Take Care.

This past week a theme has emerged in my life, smoothing the shards of heartbreak, like the long-awaited spring has softened the edge of winter.

I awoke on Monday morning fatigued from restless sleep. Sitting up, the recollection of upsetting events the day before hit me, pushing me back down in defeat. Curling up, tears fell from my eyes.

Everything is going to be okay, came my own voice, but soft, gentle. You can do this.

All day this loving voice encouraged me. Feeling fragile in the past, I’d chip away at myself, forcing the break. This time, I was treating myself with care, avoiding further damage, seeking out that which would reinforce me, like a walk with a supportive friend, nutritious food, exercise, keeping busy.

After writing about not loving myself the night before, I began to think I may have been wrong because here I was treating myself the way I would someone I care for.

That night I wanted to curl into bed early, having used all my strength getting through the day. But again came the voice.

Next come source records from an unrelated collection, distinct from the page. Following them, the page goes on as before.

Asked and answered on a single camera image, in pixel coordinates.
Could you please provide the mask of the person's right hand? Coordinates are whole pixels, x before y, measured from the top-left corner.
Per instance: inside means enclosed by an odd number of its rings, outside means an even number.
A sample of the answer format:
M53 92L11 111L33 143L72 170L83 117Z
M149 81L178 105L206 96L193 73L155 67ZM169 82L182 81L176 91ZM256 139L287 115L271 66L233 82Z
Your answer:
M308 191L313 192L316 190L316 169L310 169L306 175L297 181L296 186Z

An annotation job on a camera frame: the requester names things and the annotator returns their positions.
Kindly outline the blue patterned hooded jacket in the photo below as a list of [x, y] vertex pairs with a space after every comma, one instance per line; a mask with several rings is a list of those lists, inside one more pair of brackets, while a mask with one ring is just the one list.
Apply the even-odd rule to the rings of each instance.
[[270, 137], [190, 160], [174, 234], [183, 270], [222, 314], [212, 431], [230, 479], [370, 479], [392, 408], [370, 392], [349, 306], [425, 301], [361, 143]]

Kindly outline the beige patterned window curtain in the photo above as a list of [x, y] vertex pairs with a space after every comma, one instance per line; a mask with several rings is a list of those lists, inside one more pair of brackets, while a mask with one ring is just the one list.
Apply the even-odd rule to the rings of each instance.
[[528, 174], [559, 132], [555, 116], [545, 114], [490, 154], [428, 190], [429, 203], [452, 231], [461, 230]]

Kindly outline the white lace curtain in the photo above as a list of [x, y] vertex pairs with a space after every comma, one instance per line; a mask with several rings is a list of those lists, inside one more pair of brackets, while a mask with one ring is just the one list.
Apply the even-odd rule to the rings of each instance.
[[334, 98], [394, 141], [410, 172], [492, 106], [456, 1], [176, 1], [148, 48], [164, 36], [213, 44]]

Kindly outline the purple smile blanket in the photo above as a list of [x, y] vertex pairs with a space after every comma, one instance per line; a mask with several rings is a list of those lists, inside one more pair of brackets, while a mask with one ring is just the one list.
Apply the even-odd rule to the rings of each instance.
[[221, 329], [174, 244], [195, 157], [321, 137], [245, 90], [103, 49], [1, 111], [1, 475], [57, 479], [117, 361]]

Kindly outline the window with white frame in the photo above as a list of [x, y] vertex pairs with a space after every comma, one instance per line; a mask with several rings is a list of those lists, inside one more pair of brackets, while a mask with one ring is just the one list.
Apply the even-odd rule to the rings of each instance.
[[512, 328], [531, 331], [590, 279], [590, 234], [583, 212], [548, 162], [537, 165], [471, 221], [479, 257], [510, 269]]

Yoga will be good for you.

When the teacher came around with a deck of cards fanned out, I reached with my non-dominant left hand, my receiving hand, for a bright yellow corner. Looking down at the vibrant card holding my intention for the evening’s practice was a woman, a sunflower growing out of her cupped hands. The card read, “Are you taking care of yourself? If not, begin your self-care practice today.” The Universe had intervened again, sending me what I needed.

That night in bed, propped up, not curled up, I made a list of all the ways in which I cared for myself that day. It totaled nine items. Settling in for the night, I prayed, placing my fears and worries in God’s hands. I slept soundly.

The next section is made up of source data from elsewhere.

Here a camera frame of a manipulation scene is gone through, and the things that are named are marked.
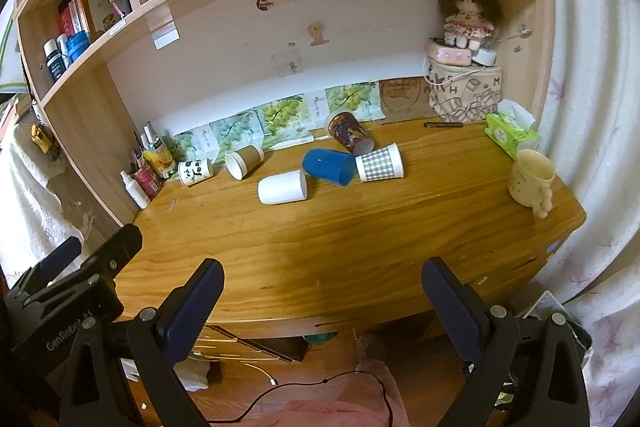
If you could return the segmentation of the blue plastic cup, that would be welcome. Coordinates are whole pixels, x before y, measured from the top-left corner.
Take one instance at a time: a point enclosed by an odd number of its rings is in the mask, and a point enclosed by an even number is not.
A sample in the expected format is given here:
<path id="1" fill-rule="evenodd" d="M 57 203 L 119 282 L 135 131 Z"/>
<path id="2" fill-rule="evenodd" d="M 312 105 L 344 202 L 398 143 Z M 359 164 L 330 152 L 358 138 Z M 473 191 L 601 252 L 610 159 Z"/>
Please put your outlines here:
<path id="1" fill-rule="evenodd" d="M 313 178 L 338 186 L 352 182 L 357 170 L 354 155 L 324 148 L 308 150 L 303 157 L 303 169 Z"/>

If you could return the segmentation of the checkered paper cup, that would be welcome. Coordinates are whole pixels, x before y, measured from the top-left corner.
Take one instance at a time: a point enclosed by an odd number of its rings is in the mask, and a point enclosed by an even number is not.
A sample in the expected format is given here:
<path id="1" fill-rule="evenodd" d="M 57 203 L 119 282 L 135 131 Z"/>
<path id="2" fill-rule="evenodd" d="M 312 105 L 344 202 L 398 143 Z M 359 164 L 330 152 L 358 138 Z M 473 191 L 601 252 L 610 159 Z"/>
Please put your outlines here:
<path id="1" fill-rule="evenodd" d="M 405 176 L 400 150 L 396 143 L 355 158 L 361 182 L 401 179 Z"/>

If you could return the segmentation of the brown drawing card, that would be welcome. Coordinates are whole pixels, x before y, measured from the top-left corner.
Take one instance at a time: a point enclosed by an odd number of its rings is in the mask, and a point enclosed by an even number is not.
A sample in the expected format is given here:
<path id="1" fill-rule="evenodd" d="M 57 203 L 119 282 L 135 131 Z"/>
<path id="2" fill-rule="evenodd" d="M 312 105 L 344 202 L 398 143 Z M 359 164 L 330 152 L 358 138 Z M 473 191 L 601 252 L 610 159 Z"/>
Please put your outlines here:
<path id="1" fill-rule="evenodd" d="M 378 90 L 384 124 L 436 117 L 430 105 L 430 86 L 422 77 L 381 80 Z"/>

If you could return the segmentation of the white curtain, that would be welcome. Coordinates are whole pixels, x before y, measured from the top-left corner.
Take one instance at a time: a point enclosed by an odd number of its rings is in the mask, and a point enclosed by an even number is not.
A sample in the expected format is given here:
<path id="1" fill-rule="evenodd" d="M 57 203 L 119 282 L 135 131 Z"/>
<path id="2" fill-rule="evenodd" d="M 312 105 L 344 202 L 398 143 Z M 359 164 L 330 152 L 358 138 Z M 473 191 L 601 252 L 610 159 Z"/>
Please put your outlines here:
<path id="1" fill-rule="evenodd" d="M 611 426 L 639 387 L 639 0 L 555 0 L 539 132 L 587 219 L 513 302 L 550 291 L 591 335 L 590 418 Z"/>

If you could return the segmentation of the dark patterned paper cup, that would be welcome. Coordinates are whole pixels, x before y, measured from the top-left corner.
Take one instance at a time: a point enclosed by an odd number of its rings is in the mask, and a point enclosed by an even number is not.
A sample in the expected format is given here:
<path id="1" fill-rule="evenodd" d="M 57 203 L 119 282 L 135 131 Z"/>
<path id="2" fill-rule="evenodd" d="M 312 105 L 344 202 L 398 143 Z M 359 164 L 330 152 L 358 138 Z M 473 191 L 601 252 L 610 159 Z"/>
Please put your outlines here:
<path id="1" fill-rule="evenodd" d="M 326 117 L 326 133 L 352 155 L 366 155 L 374 150 L 374 141 L 348 109 L 334 110 Z"/>

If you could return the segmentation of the brown sleeve paper cup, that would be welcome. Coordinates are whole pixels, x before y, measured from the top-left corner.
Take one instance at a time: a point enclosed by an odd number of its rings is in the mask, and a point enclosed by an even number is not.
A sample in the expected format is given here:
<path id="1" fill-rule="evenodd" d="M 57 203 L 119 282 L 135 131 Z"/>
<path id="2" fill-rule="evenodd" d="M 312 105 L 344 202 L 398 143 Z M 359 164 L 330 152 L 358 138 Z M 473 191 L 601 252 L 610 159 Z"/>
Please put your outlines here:
<path id="1" fill-rule="evenodd" d="M 265 160 L 262 148 L 255 144 L 248 144 L 239 150 L 224 155 L 224 165 L 232 178 L 238 181 L 246 178 Z"/>

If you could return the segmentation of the red pink tube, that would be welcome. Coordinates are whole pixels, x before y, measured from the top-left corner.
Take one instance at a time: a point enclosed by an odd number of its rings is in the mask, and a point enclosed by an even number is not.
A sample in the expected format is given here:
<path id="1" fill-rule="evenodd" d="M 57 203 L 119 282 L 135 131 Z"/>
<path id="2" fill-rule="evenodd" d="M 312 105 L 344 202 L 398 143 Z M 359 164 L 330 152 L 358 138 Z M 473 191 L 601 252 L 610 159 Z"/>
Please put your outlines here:
<path id="1" fill-rule="evenodd" d="M 156 174 L 149 165 L 144 164 L 132 174 L 132 177 L 138 182 L 149 199 L 154 199 L 160 191 L 160 182 L 157 181 Z"/>

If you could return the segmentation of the green tissue pack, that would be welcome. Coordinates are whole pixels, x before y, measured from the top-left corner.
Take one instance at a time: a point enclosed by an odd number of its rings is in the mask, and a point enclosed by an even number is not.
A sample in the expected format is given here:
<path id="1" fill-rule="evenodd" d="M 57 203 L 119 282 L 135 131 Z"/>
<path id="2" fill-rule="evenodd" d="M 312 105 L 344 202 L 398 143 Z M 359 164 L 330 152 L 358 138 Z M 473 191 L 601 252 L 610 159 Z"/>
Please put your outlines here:
<path id="1" fill-rule="evenodd" d="M 535 117 L 520 104 L 502 100 L 486 117 L 485 133 L 512 159 L 520 150 L 538 150 L 540 136 Z"/>

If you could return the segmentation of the dark blue bottle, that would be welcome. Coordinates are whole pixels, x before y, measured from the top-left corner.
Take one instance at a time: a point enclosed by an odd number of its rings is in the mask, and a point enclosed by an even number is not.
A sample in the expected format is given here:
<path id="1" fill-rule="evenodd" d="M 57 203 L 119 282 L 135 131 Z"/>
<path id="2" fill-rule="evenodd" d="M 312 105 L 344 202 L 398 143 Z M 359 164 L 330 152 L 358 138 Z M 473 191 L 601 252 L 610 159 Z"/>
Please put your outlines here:
<path id="1" fill-rule="evenodd" d="M 57 82 L 66 72 L 66 65 L 63 54 L 58 48 L 55 39 L 48 40 L 43 45 L 44 56 L 46 57 L 47 70 L 54 82 Z"/>

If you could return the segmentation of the wooden desk hutch shelf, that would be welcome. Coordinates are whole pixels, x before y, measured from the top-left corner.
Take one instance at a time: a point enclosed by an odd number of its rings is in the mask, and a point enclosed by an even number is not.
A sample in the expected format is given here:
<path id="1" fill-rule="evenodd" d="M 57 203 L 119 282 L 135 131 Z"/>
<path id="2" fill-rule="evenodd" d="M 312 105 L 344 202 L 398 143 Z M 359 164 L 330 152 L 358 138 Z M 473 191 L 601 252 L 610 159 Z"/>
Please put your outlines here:
<path id="1" fill-rule="evenodd" d="M 129 14 L 52 80 L 43 47 L 62 1 L 17 0 L 26 75 L 70 165 L 120 224 L 137 211 L 119 173 L 144 124 L 176 134 L 297 93 L 417 76 L 439 31 L 437 0 L 128 0 Z M 499 2 L 504 95 L 540 114 L 554 0 Z"/>

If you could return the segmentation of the brown haired doll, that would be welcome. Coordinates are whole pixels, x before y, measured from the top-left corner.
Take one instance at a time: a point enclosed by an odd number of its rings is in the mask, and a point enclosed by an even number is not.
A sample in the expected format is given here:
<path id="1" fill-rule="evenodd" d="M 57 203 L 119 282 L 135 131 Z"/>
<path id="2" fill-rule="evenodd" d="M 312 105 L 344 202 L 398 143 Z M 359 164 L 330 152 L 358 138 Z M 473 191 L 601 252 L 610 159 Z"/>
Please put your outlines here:
<path id="1" fill-rule="evenodd" d="M 498 0 L 438 0 L 444 43 L 477 51 L 501 23 Z"/>

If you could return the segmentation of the white plastic cup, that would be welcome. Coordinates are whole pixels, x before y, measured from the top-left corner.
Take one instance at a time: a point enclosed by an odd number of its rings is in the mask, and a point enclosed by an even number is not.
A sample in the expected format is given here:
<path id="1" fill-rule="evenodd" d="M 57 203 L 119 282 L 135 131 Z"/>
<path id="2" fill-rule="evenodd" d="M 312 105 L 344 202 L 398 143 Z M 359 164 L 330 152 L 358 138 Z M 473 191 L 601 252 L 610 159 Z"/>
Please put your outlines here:
<path id="1" fill-rule="evenodd" d="M 305 173 L 294 170 L 266 176 L 257 187 L 259 202 L 264 205 L 280 205 L 288 202 L 301 202 L 308 197 Z"/>

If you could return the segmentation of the pink round box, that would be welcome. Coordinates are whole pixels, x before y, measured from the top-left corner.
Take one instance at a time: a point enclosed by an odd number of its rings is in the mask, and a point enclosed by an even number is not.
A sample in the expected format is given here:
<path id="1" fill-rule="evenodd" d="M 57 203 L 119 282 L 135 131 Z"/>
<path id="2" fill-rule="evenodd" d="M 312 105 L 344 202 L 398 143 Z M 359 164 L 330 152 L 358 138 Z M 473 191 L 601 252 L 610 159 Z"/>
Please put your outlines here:
<path id="1" fill-rule="evenodd" d="M 472 64 L 472 53 L 469 49 L 446 46 L 440 40 L 430 40 L 426 52 L 428 58 L 442 65 L 468 67 Z"/>

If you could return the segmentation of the black pen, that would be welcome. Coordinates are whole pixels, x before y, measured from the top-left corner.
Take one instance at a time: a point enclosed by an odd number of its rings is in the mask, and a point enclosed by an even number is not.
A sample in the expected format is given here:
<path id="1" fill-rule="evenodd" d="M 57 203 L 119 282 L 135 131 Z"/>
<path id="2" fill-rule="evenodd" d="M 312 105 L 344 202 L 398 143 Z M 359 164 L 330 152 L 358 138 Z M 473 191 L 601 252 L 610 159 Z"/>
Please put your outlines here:
<path id="1" fill-rule="evenodd" d="M 457 129 L 463 128 L 464 124 L 462 122 L 425 121 L 423 127 L 430 129 Z"/>

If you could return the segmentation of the panda print white cup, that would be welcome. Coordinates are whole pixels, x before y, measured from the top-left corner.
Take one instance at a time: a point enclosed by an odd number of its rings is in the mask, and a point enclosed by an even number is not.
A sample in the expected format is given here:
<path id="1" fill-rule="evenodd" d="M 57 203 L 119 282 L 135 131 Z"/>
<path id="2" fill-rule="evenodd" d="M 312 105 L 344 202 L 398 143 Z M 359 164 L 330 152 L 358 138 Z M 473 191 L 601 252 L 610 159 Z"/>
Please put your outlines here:
<path id="1" fill-rule="evenodd" d="M 201 183 L 214 175 L 212 162 L 208 158 L 180 161 L 178 175 L 183 186 Z"/>

Throughout the rest of the week, I continued to care for myself the way I would a friend or a child. There were times it was like caring for a child. Wednesday I craved the comfort of food, an emotional and self-destructive response that has been my inclination since my teenage years (or longer). Okay, one piece of chocolate. No, no, don’t cry. Two pieces. But then you must clean your room.

All week long I took my time, making one sandwich at a time, a tool I learned applies to much more than just anxiety. I do care for me. I was wrong when I said that in order to love myself I must eliminate all the things I don’t like about myself. All I need to do is to continue to care for myself; which is ultimately an act of compassion, love and affection.

What do you think?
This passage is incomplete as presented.